Mas “a Igreja peregrina, enquanto instituição humana e terrena, reconhece com humildade os erros e pecados que obscurecem nos seus filhos o rosto de Deus e está decidida a continuar a sua acção evangelizadora, para ser fiel à sua missão, com a confiança posta no seu Fundador e no poder do Espírito” (Puebla 209, 3ª Conferência dos Bispos sul-americanos, 1979).

O Papa Francisco, que era um bispo sul-americano, escreveu já assim: “Sonho com uma opção missionária — refere-se à Igreja — capaz de transformar tudo, costumes, estilos, horários, linguagem e toda a estrutura eclesial…, pequenas comunidades [até, que] são uma riqueza da Igreja que o Espírito suscita para evangelizar todos os ambientes e sectores. Frequentemente trazem um novo ardor evangelizador e uma capacidade de dialogo com o mundo” (EG 27.29).

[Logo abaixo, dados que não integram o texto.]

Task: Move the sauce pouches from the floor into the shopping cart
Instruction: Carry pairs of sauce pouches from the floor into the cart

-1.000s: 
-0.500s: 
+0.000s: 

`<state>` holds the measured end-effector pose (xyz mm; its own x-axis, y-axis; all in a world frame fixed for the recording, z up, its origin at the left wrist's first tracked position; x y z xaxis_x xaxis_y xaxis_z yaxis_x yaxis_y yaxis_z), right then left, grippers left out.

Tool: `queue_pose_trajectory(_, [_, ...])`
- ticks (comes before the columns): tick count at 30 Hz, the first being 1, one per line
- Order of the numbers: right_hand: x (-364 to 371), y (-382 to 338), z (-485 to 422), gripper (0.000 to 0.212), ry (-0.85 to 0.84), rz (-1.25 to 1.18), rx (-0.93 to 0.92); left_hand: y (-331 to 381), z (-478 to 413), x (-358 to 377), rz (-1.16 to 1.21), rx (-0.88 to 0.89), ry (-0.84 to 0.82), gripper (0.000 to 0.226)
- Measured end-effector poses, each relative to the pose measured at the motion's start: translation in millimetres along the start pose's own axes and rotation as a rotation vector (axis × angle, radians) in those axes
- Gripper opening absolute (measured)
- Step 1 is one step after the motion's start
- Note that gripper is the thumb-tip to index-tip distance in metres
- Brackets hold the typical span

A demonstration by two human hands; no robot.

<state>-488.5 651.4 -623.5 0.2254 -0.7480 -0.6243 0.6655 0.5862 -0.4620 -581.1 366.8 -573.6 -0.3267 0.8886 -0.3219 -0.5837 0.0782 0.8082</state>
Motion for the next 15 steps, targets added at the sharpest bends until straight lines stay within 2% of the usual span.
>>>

Não poderei esquecer aquele dia, tarde ou manhã, já não sei, estava eu a ler pela primeira vez, um documento — Evangelização — acabado de sair das mãos do Papa (hoje já São) Paulo VI que dizia assim, era Dezembro de 1975: “(pequenas comunidades) Nascem da necessidade de viver mais intensamente a vida da Igreja, ou do desejo e da busca de uma dimensão mais humana do que aquela que as comunidades eclesiais mais amplas dificilmente poderão revestir, sobretudo nas grandes metrópoles urbanas contemporâneas, onde é mais favorecida a vida de massa e o anonimato ao mesmo tempo”(58).

São Paulo VI, ora pro nobis

Muita coisa, já vinda e a vir, acontecida depois de eu ser ordenado presbítero, há 51 anos! Coisas com que sonhei ou ia sonhando.

E quanto mais e com que facilidade acontecerá que muito mais ocorrerá na Igreja de Jesus no próximo cinquentenário!